Le precedenti considerazioni sono riferite in particolare ai problemi di vendita e acquisto, cioè di commercio, dell'acqua per usi domestici e in parte industriali. Con una aggiunta. Un secolo fa qualcuno ha scoperto che effettivamente alcune acque naturali avevano (sembravano avere) effetti biologici positivi, soprattutto per la loro particolare composizione di sali inorganici, minerali, disciolti. E' stato così stabilito che in alcune zone i comuni o lo stato potessero autorizzare l'imbottigliamento di tali acque benefiche in modo da renderne possibile l'uso anche ai cittadini che abitavano lontano dalle zone in cui tali acque sgorgavano. C'è una vasta letteratura italiana sulla qualità, composizione e sulle virtù (vere o millantate) di alcune acque "minerali". Con varie speculazioni: medici e cattedratici compiacenti erano disposti a dichiarare che la tale o la talaltra acqua aveva il tale effetto medicamentoso, in modo che alcune imprese potevano ottenere la concessione dell'uso delle acque di tale sorgente e potessero mettere tale acqua in bottiglia vendendola ad un prezzo che in genere era di circa cento o più volte superiore a quello dell'acqua del rubinetto.

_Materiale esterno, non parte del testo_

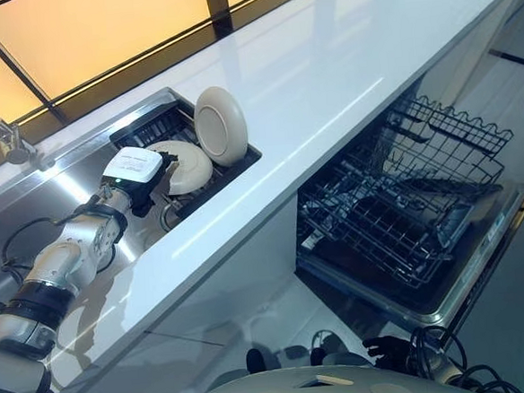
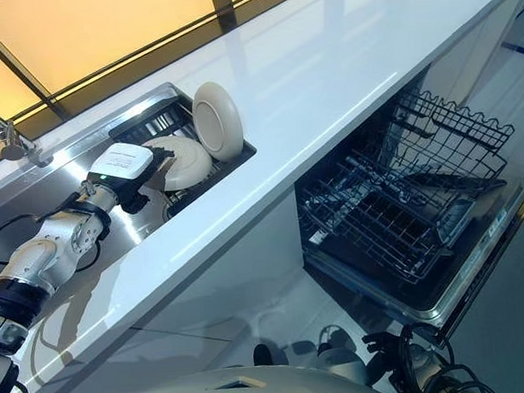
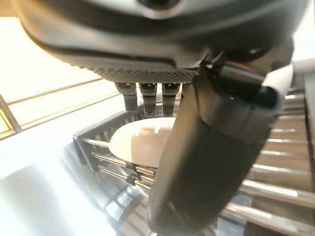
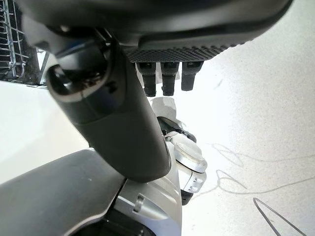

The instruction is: Pick up plates and place into dishwasher.

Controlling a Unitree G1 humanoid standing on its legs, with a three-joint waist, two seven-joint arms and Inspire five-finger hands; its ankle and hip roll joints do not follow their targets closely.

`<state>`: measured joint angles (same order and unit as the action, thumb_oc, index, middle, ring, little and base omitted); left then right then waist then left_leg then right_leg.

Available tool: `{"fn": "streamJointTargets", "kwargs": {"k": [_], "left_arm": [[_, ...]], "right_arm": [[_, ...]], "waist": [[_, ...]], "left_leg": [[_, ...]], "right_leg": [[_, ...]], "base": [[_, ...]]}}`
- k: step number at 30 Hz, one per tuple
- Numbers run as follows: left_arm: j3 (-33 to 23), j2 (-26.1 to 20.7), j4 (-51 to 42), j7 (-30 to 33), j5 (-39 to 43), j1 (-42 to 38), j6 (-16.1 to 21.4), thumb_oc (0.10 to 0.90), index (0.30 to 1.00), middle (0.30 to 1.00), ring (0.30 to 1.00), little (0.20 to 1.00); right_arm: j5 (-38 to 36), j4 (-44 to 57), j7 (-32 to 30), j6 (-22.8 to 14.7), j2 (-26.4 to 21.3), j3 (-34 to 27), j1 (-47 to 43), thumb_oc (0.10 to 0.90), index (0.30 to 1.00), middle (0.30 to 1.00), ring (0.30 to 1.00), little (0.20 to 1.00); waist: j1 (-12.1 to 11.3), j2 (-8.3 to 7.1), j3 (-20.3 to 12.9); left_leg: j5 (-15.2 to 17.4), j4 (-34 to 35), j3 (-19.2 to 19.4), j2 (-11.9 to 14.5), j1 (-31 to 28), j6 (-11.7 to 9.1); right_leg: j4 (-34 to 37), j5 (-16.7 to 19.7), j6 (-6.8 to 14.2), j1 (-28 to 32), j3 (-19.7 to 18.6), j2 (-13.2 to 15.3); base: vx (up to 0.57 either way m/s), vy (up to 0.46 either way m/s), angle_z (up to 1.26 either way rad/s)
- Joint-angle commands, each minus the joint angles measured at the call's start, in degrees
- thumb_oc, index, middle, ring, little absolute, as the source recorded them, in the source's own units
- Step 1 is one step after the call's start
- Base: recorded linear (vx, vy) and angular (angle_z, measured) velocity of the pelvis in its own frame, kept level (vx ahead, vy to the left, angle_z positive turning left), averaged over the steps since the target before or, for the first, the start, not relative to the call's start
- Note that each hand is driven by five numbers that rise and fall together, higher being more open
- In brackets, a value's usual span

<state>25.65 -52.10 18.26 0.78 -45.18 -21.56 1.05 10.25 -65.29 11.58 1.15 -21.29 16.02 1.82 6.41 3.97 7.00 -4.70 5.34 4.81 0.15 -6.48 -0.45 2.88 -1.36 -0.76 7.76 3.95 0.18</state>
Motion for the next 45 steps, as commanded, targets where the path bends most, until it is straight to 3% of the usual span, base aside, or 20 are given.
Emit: {"fn": "streamJointTargets", "kwargs": {"k": [1, 6, 7, 8, 9, 14, 19, 27, 31, 42, 45], "left_arm": [[-1.66, 0.92, 4.05, 4.2, -1.93, -13.69, -3.53, 0.8, 0.9, 0.9, 0.9, 0.9], [0.62, 2.89, 6.37, 8.05, -4.4, -15.62, -6.58, 0.8, 0.9, 0.9, 0.9, 0.9], [0.49, 3.19, 6.89, 10.21, -4.06, -15.82, -7.6, 0.429, 0.582, 0.582, 0.582, 0.529], [0.35, 3.62, 7.64, 12.24, -3.3, -15.86, -8.17, 0.328, 0.495, 0.495, 0.495, 0.428], [0.13, 4.03, 8.59, 13.87, -3.23, -15.76, -7.96, 0.1, 0.3, 0.3, 0.3, 0.2], [-1.15, 4.28, 9.95, 19.21, -4.38, -15.31, -7.12, 0.1, 0.3, 0.3, 0.3, 0.2], [-3.6, 0.86, 7.82, 19.85, -6.71, -14.26, -6.13, 0.1, 0.3, 0.3, 0.3, 0.2], [-9.78, -6.02, -2.77, 13.97, -7.34, -10.99, -3.89, 0.1, 0.3, 0.3, 0.3, 0.2], [-13.89, -8.84, -7.75, 11.84, -6.4, -8.22, -2.39, 0.147, 0.34, 0.34, 0.34, 0.247], [-20.37, -10.16, -12.41, 9.7, -1.41, -2.37, -0.27, 0.152, 0.345, 0.345, 0.345, 0.252], [-20.34, -9.99, -12.56, 8.3, -0.36, -2.36, 0.51, 0.1, 0.3, 0.3, 0.3, 0.2]], "right_arm": [[-0.34, 0.43, 1.05, -1.65, 0.72, 0.98, -1.22, 0.8, 0.9, 0.9, 0.9, 0.9], [-0.84, 0.46, 0.48, -1.89, 0.81, 1.65, -1.34, 0.8, 0.9, 0.9, 0.9, 0.9], [-1.0, 0.56, 0.47, -1.9, 0.77, 1.64, -1.31, 0.8, 0.9, 0.9, 0.9, 0.9], [-1.16, 0.65, 0.37, -2.03, 0.77, 1.65, -1.16, 0.8, 0.9, 0.9, 0.9, 0.9], [-1.39, 0.65, 0.36, -2.17, 0.73, 1.61, -1.1, 0.8, 0.9, 0.9, 0.9, 0.9], [-2.15, 1.13, 0.19, -2.3, 0.45, 1.41, -0.92, 0.8, 0.9, 0.9, 0.9, 0.9], [-1.44, 1.31, 0.01, -2.28, 0.34, 0.64, -0.33, 0.8, 0.9, 0.9, 0.9, 0.9], [-1.09, 1.31, -0.55, -2.45, 0.6, -0.22, -0.32, 0.8, 0.9, 0.9, 0.9, 0.9], [-0.82, 1.45, -0.52, -2.41, 0.66, -0.6, -0.56, 0.8, 0.9, 0.9, 0.9, 0.9], [-0.48, 1.62, -0.07, -1.84, 0.85, -0.49, -1.13, 0.8, 0.9, 0.9, 0.9, 0.9], [-0.54, 1.69, -0.13, -1.72, 0.9, -0.47, -1.2, 0.8, 0.9, 0.9, 0.9, 0.9]], "waist": [[0.8, 0.79, 0.55], [1.71, 0.76, 0.83], [1.85, 0.66, 0.86], [1.99, 0.58, 0.9], [2.02, 0.5, 0.96], [2.14, 0.25, 1.23], [1.79, 0.34, 1.1], [-0.38, 0.66, 0.64], [-1.64, 0.74, 0.28], [-3.47, 0.68, -0.28], [-3.49, 0.71, -0.33]], "left_leg": [[9.58, -2.0, 1.92, -5.1, -1.73, 2.47], [9.68, -1.97, 2.5, -4.94, -1.76, 2.56], [9.68, -2.02, 2.61, -4.93, -1.68, 2.57], [9.68, -2.07, 2.7, -4.92, -1.58, 2.58], [9.69, -2.15, 2.84, -4.86, -1.49, 2.57], [9.54, -2.12, 2.96, -4.71, -1.29, 2.37], [9.45, -2.13, 2.92, -4.55, -1.38, 2.02], [9.55, -2.61, 1.34, -4.64, -1.3, 1.65], [9.55, -2.57, 0.4, -4.71, -1.33, 1.52], [9.41, -2.08, -1.46, -4.96, -1.92, 1.49], [9.3, -1.76, -1.44, -4.82, -2.08, 1.45]], "right_leg": [[-7.3, -4.82, 5.8, -3.88, -0.17, -1.39], [-7.6, -4.94, 5.76, -4.2, -0.76, -1.63], [-7.63, -4.97, 5.72, -4.26, -0.9, -1.67], [-7.68, -4.97, 5.69, -4.37, -1.04, -1.73], [-7.73, -4.98, 5.65, -4.43, -1.08, -1.76], [-7.56, -4.87, 5.42, -4.6, -1.25, -2.0], [-7.05, -4.89, 5.34, -4.05, -0.97, -2.01], [-6.38, -5.22, 5.08, -2.87, 0.15, -1.58], [-5.98, -5.36, 4.97, -2.32, 0.73, -1.36], [-5.34, -5.25, 4.9, -1.45, 1.19, -1.31], [-5.35, -5.24, 5.01, -1.45, 1.22, -1.33]], "base": [[0.05, -0.014, -0.05], [0.06, -0.016, -0.04], [0.04, -0.018, -0.04], [0.04, -0.022, -0.06], [0.03, -0.023, -0.06], [0.01, -0.01, -0.04], [0.0, 0.0, 0.0], [-0.01, 0.002, 0.02], [-0.04, 0.009, 0.08], [-0.03, -0.001, 0.06], [0.0, 0.0, 0.0]]}}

Sotto una forte spinta speculativa, nel corso dei decenni, le acque "minerali" si sono moltiplicate con la compiacenza e il silenzio delle autorità pubbliche. E così grandi quantità --- circa 11 milioni di tonnellate all'anno, come ho ricordato prima --- di acqua vengono poste in bottiglie di vetro o plastica da un litro o un litro e mezzo, che affollano le autostrade italiane (acque delle valli alpine vendute in Puglia e acque della Basilicata vendute a Chivasso), accompagnate da una spesso ridicola pubblicità. A volta a volta viene inventata l'idea che le acque oligominerali, con minime concentrazione salina, sono "leggere" e fanno bene (senza contare che le acque oligominerali sono povere di sali di calcio, che sono invece indispensabili per adulti e bambini; ma ecco che l'integrazione della dieta con sali di calcio è ottenuta con opportune pasticche e così si specula sulle acque in bottiglie e si specula sugli integratori).

Poi viene diffusa la leggenda metropolitana che l'acqua del rubinetto è cattiva, "sa di cloro", e allora quale madre o padre vorrà mai rischiare di avvelenare i propri figlioletti dandogli da bere l'acqua del rubinetto per risparmiare sulle provvidenziali acque in bottiglia ? In questo modo le famiglie italiane, soprattutto quelle culturalmente più fragili, pagano ogni anno una imposta di circa otto o dieci miliardi di euro a chi tiene in moto la speculazione delle acque in bottiglia, che comporta spreco di energia per il trasporto delle bottiglie di acqua attraverso l'Italia, per lo spreco di bottiglie di vetro e di plastica che alimentano l'altra speculazione sullo smaltimento dei rifiuti.

Se dipendesse da me, un governo a cui stesse a cuore l'economia delle famiglie eserciterebbe un severo freno sulle concessioni e il commercio delle acque in bottiglie, acqua che potrebbe benissimo essere avviati negli acquedotti urbani e avrebbe lo stesso effetto biologico.